- Flag of San Marino
- IOC code: SMR
- NOC: Sammarinese National Olympic Committee
- Website: www.cons.sm (in Italian)

in Milan and Cortina d'Ampezzo, Italy 6 February 2026 – 22 February 2026
- Competitors: 1 (1 man) in 1 sport
- Flag bearer (opening): Rafael Mini
- Flag bearer (closing): Rafael Mini
- Medals: Gold 0 Silver 0 Bronze 0 Total 0

Winter Olympics appearances (overview)
- 1976; 1980; 1984; 1988; 1992; 1994; 1998; 2002; 2006; 2010; 2014; 2018; 2022; 2026;

= San Marino at the 2026 Winter Olympics =

San Marino competed at the 2026 Winter Olympics in Milan and Cortina d'Ampezzo, Italy, from 6 to 22 February 2026. The country's participation in the Games marked its twelfth appearance at the Winter Olympics after having made its debut in the 1976 Winter Olympics.

Alpine skier Rafael Mini was the country's flagbearer during the opening ceremony.
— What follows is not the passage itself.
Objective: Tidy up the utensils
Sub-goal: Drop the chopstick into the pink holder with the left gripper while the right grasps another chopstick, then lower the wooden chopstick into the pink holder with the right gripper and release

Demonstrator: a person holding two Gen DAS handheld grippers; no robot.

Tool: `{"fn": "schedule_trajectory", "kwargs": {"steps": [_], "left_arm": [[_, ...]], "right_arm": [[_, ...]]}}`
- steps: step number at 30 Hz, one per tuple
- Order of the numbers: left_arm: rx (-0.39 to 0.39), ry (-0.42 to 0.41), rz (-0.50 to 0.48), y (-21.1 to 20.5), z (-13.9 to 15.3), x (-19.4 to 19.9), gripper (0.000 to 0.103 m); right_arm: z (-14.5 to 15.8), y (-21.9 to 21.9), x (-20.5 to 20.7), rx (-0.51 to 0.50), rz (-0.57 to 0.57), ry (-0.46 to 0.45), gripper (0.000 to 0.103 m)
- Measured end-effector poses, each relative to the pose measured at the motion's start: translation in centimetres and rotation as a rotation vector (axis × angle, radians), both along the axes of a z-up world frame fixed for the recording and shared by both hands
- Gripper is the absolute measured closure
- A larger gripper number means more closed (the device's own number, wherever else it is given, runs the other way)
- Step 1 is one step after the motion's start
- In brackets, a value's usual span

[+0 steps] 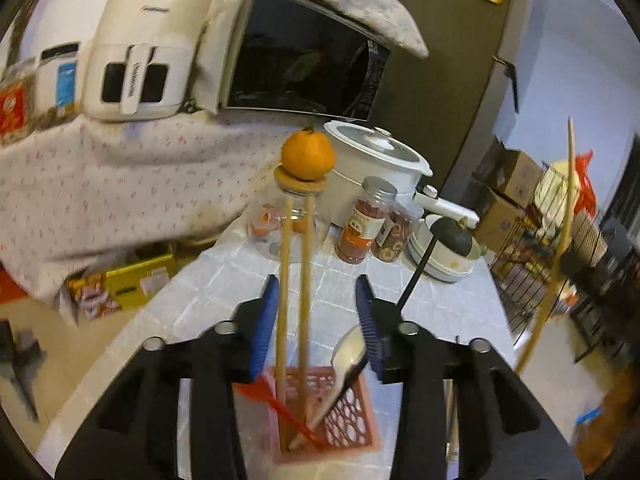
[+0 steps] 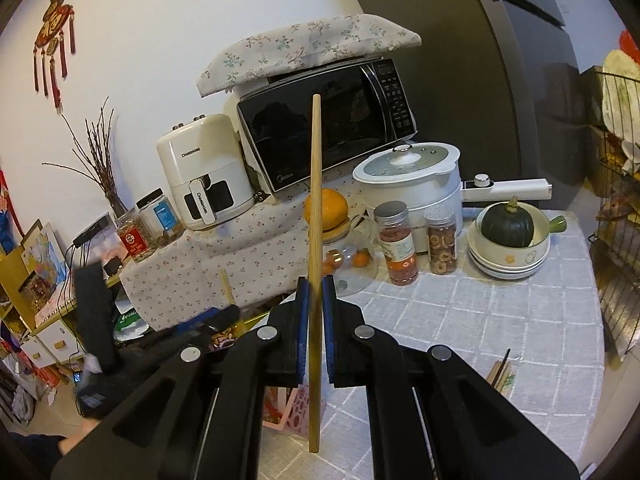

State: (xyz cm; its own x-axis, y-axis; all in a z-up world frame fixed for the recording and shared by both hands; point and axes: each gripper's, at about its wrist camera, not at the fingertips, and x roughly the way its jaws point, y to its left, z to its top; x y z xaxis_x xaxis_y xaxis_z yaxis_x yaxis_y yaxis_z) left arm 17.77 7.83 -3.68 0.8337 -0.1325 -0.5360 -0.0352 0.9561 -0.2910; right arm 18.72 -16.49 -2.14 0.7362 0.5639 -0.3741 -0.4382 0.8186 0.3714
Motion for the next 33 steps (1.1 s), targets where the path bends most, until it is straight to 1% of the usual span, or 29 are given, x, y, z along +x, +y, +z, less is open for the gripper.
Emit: {"fn": "schedule_trajectory", "kwargs": {"steps": [2,3,5,6,7,8,9,11,14,17,21,24,26,30,33], "left_arm": [[-0.047,0.023,0.006,0.8,1.3,-0.6,0.065],[-0.061,0.039,0.016,1.1,1.8,-1.0,0.062],[-0.065,0.095,0.037,1.8,3.0,-2.0,0.06],[-0.065,0.112,0.039,1.9,3.3,-2.3,0.057],[-0.051,0.135,0.039,2.1,3.7,-2.7,0.055],[-0.032,0.153,0.044,2.0,3.9,-2.8,0.05],[-0.009,0.179,0.056,2.1,3.9,-2.9,0.047],[-0.019,0.199,0.059,2.4,3.6,-3.2,0.045],[-0.008,0.271,0.07,2.7,2.6,-3.1,0.045],[-0.009,0.323,0.088,3.4,1.7,-3.0,0.045],[-0.003,0.361,0.111,4.2,1.0,-3.0,0.044],[-0.039,0.388,0.106,4.6,0.4,-2.9,0.044],[-0.053,0.396,0.109,4.7,0.2,-2.9,0.044],[-0.045,0.394,0.109,4.5,0.3,-2.8,0.044],[-0.05,0.391,0.106,4.4,0.3,-2.7,0.044]], "right_arm": [[-0.2,0.5,0.1,0.015,-0.001,0.003,0.096],[-0.3,0.7,0.2,0.024,-0.001,0.006,0.096],[-0.4,1.1,0.4,0.05,-0.004,0.012,0.096],[-0.5,1.6,0.6,0.058,-0.009,0.009,0.096],[-0.5,2.0,0.6,0.058,-0.013,0.002,0.096],[-0.6,2.5,0.6,0.057,-0.016,-0.007,0.096],[-0.6,2.9,0.6,0.057,-0.016,-0.011,0.096],[-1.0,4.0,0.6,0.056,-0.015,-0.022,0.096],[-1.5,5.3,0.8,0.051,-0.016,-0.028,0.096],[-2.1,6.3,0.9,0.047,-0.028,-0.036,0.096],[-3.0,7.2,1.1,0.033,-0.044,-0.045,0.096],[-3.5,7.6,1.2,0.023,-0.054,-0.045,0.096],[-3.9,7.7,1.2,0.013,-0.062,-0.048,0.096],[-4.7,8.2,1.2,-0.033,-0.061,-0.052,0.095],[-5.0,8.5,1.1,-0.047,-0.058,-0.053,0.095]]}}
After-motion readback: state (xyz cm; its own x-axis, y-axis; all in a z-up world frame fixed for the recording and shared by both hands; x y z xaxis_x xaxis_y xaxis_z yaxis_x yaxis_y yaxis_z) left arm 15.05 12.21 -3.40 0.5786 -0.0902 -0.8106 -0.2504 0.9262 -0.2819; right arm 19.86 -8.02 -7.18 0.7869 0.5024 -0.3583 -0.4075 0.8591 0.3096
Mini was also the country's flagbearer during the closing ceremony.

==Competitors==
The following is the list of number of competitors participating at the Games per sport/discipline.

| Sport | Men | Women | Total |
|---|---|---|---|
| Alpine skiing | 1 | 0 | 1 |
| Total | 1 | 0 | 1 |

==Alpine skiing==

San Marino qualified one male alpine skier through the basic quota.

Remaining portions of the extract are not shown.